The recent wave of mistakes in court filings has exposed how fallible both generative tools and human review can be. Lawyers at prominent firms submitted motions citing cases that did not exist, a Stanford professor filed sworn testimony containing hallucinations, and judges have been forced to reprimand parties or withdraw orders after errors surfaced. At the same time, many on the bench are trying out Artificial Intelligence themselves, hoping to unclog backlogs by delegating rote work such as summarizing materials, creating timelines, and drafting routine orders.

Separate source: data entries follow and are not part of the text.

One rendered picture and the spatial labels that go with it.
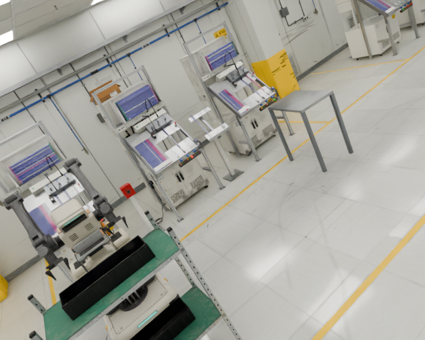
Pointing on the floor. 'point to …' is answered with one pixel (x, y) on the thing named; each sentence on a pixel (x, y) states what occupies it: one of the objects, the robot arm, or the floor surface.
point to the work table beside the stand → (293, 104)
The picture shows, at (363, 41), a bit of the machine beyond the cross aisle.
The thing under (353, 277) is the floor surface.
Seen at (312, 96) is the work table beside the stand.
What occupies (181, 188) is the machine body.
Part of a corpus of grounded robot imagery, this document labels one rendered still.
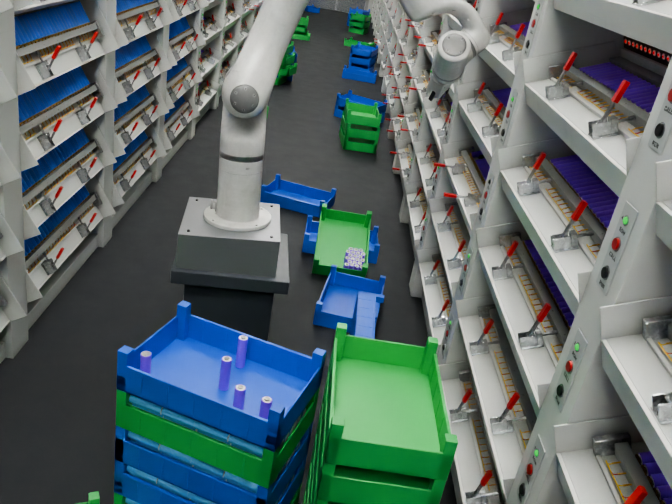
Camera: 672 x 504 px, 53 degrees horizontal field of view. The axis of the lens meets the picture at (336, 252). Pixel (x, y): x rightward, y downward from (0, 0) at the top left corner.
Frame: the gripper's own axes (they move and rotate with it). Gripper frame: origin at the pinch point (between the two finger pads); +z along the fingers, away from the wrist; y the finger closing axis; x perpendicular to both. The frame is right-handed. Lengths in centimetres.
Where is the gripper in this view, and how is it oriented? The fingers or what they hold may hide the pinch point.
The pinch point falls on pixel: (441, 90)
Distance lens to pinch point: 207.6
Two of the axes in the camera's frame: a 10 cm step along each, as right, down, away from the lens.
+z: 0.5, 1.3, 9.9
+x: 7.6, 6.4, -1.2
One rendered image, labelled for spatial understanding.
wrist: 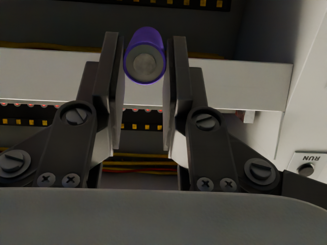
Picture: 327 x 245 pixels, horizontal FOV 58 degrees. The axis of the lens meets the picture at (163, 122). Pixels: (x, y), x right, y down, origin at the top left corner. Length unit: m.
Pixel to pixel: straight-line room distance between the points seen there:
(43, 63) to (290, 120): 0.23
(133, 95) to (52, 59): 0.08
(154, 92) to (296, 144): 0.16
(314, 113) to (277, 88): 0.05
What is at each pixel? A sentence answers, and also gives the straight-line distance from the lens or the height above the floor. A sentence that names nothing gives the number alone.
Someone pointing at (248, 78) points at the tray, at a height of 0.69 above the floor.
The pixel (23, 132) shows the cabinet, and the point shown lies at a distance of 0.60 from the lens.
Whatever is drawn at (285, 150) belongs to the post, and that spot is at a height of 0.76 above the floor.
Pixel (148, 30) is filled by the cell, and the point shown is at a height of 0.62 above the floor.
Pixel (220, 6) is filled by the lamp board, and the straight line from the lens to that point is 0.40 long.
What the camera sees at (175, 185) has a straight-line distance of 0.50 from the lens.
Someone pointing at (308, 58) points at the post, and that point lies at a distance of 0.28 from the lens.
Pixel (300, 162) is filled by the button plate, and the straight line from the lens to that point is 0.36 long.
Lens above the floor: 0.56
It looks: 38 degrees up
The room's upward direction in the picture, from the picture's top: 175 degrees counter-clockwise
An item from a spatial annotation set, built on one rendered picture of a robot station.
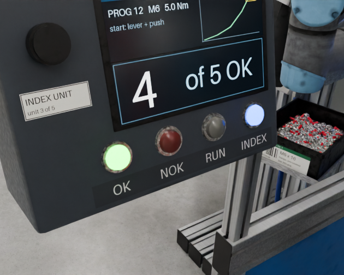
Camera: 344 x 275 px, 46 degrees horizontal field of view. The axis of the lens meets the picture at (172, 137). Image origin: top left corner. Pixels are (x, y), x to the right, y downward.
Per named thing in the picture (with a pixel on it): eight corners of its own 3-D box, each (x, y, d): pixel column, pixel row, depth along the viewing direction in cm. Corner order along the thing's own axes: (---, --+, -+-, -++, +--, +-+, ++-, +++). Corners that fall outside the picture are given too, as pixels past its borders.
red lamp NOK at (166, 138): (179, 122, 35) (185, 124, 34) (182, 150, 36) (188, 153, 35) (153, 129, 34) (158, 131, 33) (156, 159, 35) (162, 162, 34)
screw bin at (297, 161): (291, 121, 105) (297, 96, 102) (356, 144, 96) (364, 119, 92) (246, 153, 91) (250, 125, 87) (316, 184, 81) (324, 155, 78)
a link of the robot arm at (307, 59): (345, 87, 71) (362, 25, 66) (301, 100, 66) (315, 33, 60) (310, 72, 77) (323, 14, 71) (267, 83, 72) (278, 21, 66)
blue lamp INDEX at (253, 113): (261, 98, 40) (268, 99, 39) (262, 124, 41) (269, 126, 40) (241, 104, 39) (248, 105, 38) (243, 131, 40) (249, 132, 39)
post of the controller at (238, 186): (235, 223, 63) (252, 113, 53) (248, 235, 61) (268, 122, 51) (220, 231, 62) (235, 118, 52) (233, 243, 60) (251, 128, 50)
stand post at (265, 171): (243, 247, 176) (279, 43, 130) (258, 261, 169) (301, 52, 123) (236, 251, 174) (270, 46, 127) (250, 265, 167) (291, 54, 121)
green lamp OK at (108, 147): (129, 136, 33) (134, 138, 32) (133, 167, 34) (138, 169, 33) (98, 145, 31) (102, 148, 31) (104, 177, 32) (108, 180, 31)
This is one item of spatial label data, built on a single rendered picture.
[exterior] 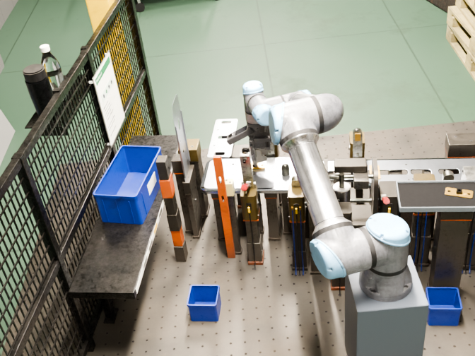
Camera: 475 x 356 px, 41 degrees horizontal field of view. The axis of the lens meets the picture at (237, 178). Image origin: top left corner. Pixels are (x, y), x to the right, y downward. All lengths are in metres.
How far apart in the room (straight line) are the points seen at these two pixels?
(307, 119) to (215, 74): 3.56
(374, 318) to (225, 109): 3.22
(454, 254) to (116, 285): 1.13
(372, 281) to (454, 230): 0.45
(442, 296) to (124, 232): 1.14
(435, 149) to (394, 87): 1.94
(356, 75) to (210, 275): 3.00
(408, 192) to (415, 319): 0.44
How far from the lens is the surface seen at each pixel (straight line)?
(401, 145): 3.16
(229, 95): 5.04
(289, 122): 1.83
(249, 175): 2.30
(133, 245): 2.23
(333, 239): 1.72
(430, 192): 2.15
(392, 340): 1.97
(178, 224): 2.47
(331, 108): 1.88
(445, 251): 2.27
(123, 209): 2.29
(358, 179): 2.19
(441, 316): 2.33
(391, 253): 1.76
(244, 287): 2.47
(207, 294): 2.41
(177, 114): 2.40
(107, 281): 2.14
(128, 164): 2.55
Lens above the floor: 2.50
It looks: 37 degrees down
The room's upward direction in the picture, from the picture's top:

Those early experiments have produced a split portrait. Some judges, like Xavier Rodriguez of the Western District of Texas, view certain tasks as low risk and appropriate for tool assistance. Rodriguez uses generative models to extract key players, assemble timelines, and generate hearing questions, saying these uses do not supplant judgment and are easy to check. Others and scholars warn the line between safe and unsafe delegation shifts with the task and the judge. Researcher Erin Solovey notes that a plausible-sounding summary or timeline from a model can be factually wrong, and that training and audience differences among models magnify the danger.
Practical guidance has started to emerge. A set of principles published by the Sedona Conference suggested a menu of potentially safe uses while stressing verification and noting that ´no known GenAI tools have fully resolved the hallucination problem.´ Magistrate judge Allison Goddard experiments with ChatGPT, Claude, and other models as a thought partner, and she encourages clerk use of tools that do not train on user conversations. Still, she relies on established legal databases for law-specific tasks and avoids using general models for criminal matters where bias could skew outcomes.
Not all voices are reassured. Judge Scott Schlegel of the fifth circuit warns that judicial reliance on flawed outputs could produce a ´crisis waiting to happen,´ since judges cannot easily rescind law once issued. Recent incidents include a Georgia appellate order that relied on made-up cases, a withdrawn opinion in New Jersey, and a Mississippi judge who reissued a decision without explaining the errors. The debate now centers on governance: how to harness time-saving benefits for narrow, monitored tasks while protecting core judicial decision making and maintaining public confidence in the courts.